Later, a “Ukrainian War of Independence” (1917 to 1921) produced a “Ukrainian Soviet Socialist Republic”. Ukraine retained that status, until the Soviet Union was dissolved on December 8, 1991. At that time, Ukraine officially declared itself an independent country (August 24, 1991.)
The Soviet Union formally ceased to exist on December 26, 1991, when the presidents of Ukraine, Belarus and Russia (the founding members of the USSR) formally dissolved the Union. By invading Ukraine on February 24, 2022, President Putin has reversed all the agreements painfully negotiated to bring Ukraine the sovereignty its people desired.

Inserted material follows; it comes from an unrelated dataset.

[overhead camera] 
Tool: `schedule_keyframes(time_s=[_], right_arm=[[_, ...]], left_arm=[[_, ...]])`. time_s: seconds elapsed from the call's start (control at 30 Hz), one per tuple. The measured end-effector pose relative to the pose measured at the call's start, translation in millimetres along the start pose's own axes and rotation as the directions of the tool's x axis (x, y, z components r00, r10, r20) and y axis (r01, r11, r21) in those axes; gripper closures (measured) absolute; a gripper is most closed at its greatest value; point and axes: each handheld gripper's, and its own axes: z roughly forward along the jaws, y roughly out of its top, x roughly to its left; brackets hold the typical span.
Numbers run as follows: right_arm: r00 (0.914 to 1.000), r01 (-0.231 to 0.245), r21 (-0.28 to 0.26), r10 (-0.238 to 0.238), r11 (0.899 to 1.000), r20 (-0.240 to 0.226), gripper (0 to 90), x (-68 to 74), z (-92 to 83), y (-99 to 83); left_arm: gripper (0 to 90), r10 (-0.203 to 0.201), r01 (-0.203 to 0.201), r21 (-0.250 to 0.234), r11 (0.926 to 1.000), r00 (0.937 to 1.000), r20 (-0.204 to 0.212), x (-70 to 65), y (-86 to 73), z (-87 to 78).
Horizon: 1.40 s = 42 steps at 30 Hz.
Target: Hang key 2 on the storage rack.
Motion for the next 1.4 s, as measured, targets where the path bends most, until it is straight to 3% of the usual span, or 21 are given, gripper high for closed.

Why did Putin invade Ukraine and will he get away with it? It appears that he fears that Ukraine’s current leaders are so close to the Western powers that they will join the North Atlantic Treaty Organisation (NATO) if given a chance. But (Putin believes) NATO was conceived to deny Russia its place as a major power in Europe. If Ukraine were to allow NATO to station NATO troops on Ukrainian soil, the “humiliation” that Russia suffered with the dissolution of the USSR in 1991, would be resurrected.
Putin has, with no doubt, calculated that the Western Powers will NOT use armed force to save Ukraine from being “recolonised” by Russia. What the Western powers would do would be to impose economic sanctions on Russia. However, Russia now has enough foreign exchange reserves not to be seriously affected by Western economic sanctions. Indeed, the West would probably be hurt more with the economic sanctions than Russia, given the new gas pipeline (Russia’s Nord Stream 2) from which Germany is hoping to obtain most of its future gas supplies.
If Putin wins the war of nerves he has initiated, his prestige will rise throughout the world as a valiant leader who was not afraid to confront the Western Powers when they overstepped the mark. They had overstepped the mark when they “moved” Europe’s critical security “no-go” area closer to Russia by turning Ukraine into a NATO “ally” in all but name.